Il limite è quindi di natura conoscitiva, ma non solo e non sempre. Se è velleitario pensare di poter arrivare ad una mappa completa di queste mutazioni, è anche lecito supporre che potrebbe diventare scomodo su più fronti, non tutti di ordine morale, pensare di poter arrestare malattie e impedirne preventivamente la comparsa.

Fatto è che la genetica, ormai riconosciuta come regina della medicina, è ancora vittima tanto di pregiudizi e timori di ordine morale, quanto di semplificazioni come quelle di chi pensa che la natura umana e le sue deviazioni patologiche abbiano nei geni la loro unica risposta e ragione.

In termini filosofici potremmo dire che l’uomo è anche i suoi geni, ma che in essi non risolve pienamente se stesso. Esistono tutta una serie di cause e azioni cosiddette epigenetiche che intervenendo sul corredo di partenza possono scatenare malattie o caratteristiche di adattamento e magari anche, questa la frontiera della scienza, correttivi.

Dare un nome a tutte le mutazioni o prefiggersi di farlo è in ogni caso un salto di evoluzione per la conoscenza e la scienza. Per aiutare le persone a difendersi, sempre che alla ricerca sia consentito di andare avanti e che  uomini e donne non siano abbandonati  ad un referto genetico che non prevede una cura. Tutto questo può aiutare la civiltà umana a comprendere, prove di laboratorio alla mano, che non esistono nature rette e nature deviate, come il termine mutazione indurrebbe a credere scatenando, come spesso è accaduto, trattamenti discriminatori per i portatori.
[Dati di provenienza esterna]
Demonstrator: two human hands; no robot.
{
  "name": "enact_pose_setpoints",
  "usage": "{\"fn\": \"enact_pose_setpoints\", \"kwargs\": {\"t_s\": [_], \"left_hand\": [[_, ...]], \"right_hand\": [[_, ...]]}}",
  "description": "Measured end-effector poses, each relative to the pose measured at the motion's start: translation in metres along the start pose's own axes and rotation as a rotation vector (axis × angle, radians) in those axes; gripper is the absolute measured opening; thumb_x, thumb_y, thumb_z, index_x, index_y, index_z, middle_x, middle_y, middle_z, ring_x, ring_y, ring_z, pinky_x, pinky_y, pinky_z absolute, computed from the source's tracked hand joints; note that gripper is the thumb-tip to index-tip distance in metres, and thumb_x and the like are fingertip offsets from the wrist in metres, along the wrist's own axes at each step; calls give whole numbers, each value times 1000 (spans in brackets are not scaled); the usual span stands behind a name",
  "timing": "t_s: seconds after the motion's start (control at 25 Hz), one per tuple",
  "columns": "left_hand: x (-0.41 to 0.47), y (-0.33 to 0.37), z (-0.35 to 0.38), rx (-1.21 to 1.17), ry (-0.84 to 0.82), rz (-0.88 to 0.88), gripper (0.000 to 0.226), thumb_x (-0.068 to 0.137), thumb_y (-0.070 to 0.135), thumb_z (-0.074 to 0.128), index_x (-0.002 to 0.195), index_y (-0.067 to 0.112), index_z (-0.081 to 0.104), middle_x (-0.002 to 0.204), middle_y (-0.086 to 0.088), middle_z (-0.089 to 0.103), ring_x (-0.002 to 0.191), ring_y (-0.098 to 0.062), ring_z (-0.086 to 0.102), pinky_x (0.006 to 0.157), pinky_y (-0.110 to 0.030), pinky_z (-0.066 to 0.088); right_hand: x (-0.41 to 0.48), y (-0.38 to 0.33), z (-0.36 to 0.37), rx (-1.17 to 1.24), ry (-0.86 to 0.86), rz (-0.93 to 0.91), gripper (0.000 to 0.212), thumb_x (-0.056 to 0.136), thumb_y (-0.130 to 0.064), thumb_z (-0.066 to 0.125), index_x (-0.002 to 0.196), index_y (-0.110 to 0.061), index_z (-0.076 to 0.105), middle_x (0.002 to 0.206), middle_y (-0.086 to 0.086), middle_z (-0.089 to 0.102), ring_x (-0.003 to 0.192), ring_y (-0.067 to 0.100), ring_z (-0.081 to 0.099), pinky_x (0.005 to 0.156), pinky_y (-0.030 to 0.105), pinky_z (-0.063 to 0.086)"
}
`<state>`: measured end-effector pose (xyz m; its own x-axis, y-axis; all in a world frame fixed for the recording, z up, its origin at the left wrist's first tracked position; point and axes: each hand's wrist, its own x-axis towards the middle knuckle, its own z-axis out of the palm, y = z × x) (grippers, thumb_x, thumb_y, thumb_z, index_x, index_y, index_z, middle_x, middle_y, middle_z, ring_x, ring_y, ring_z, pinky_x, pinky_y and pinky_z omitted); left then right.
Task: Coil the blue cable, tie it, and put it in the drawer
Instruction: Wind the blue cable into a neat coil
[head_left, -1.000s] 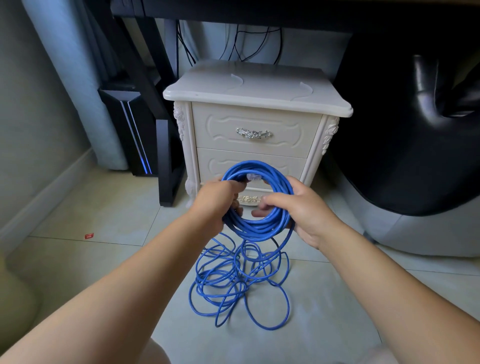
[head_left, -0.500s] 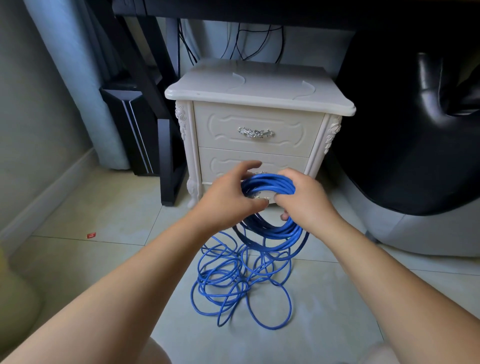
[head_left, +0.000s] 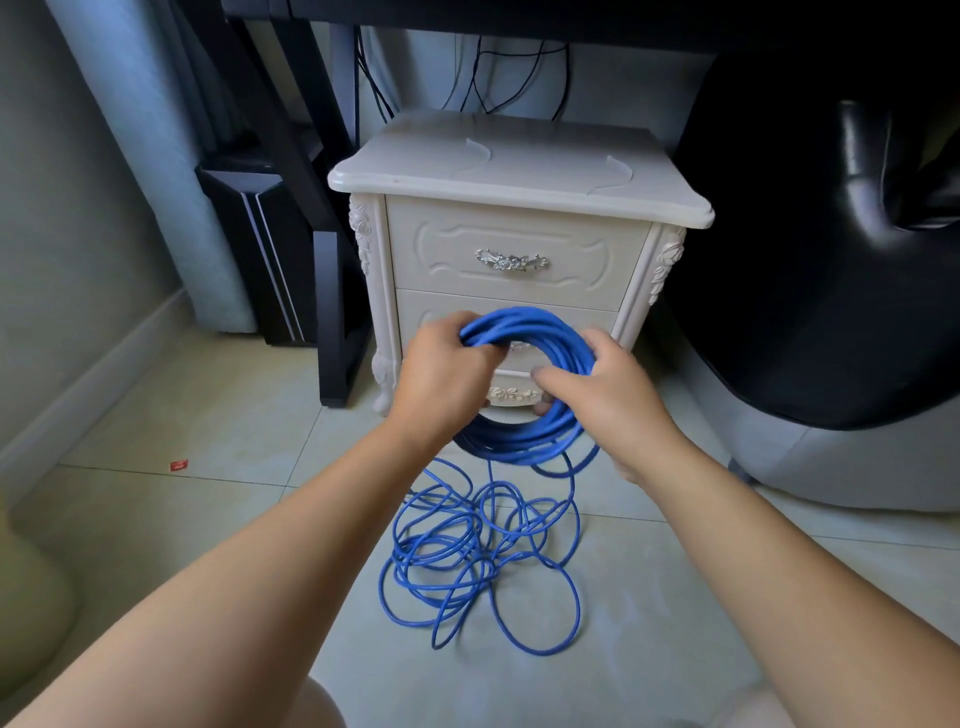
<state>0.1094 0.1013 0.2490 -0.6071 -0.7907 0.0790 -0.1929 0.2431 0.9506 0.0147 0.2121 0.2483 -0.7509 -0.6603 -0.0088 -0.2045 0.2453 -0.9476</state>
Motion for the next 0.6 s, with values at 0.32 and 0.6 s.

Ma esistono nature diverse, con assoluti e multiformi scambi di comunicazione e comportamento, molti dei quali ancora ignoti, che spiegano soltanto la profonda differenza tra le persone. Ognuna della quali prima o poi saprà di avere in quella banca la sigla del suo tallone di Achille.

Non un destino ineluttabile scritto nelle stelle, ma un’identità infinitamente piccola per cui speriamo, e la scienza deve aiutarci a farlo, di trovare rimedi e cure secondo un preciso riferimento morale che ci obblighi a trattare queste mutazioni come differenze inclusive e non come penalizzazioni discriminante. Perché “il cielo stellato sopra di me e la legge morale in me”, avrebbe scritto anche oggi Kant allo scienziato del DNA.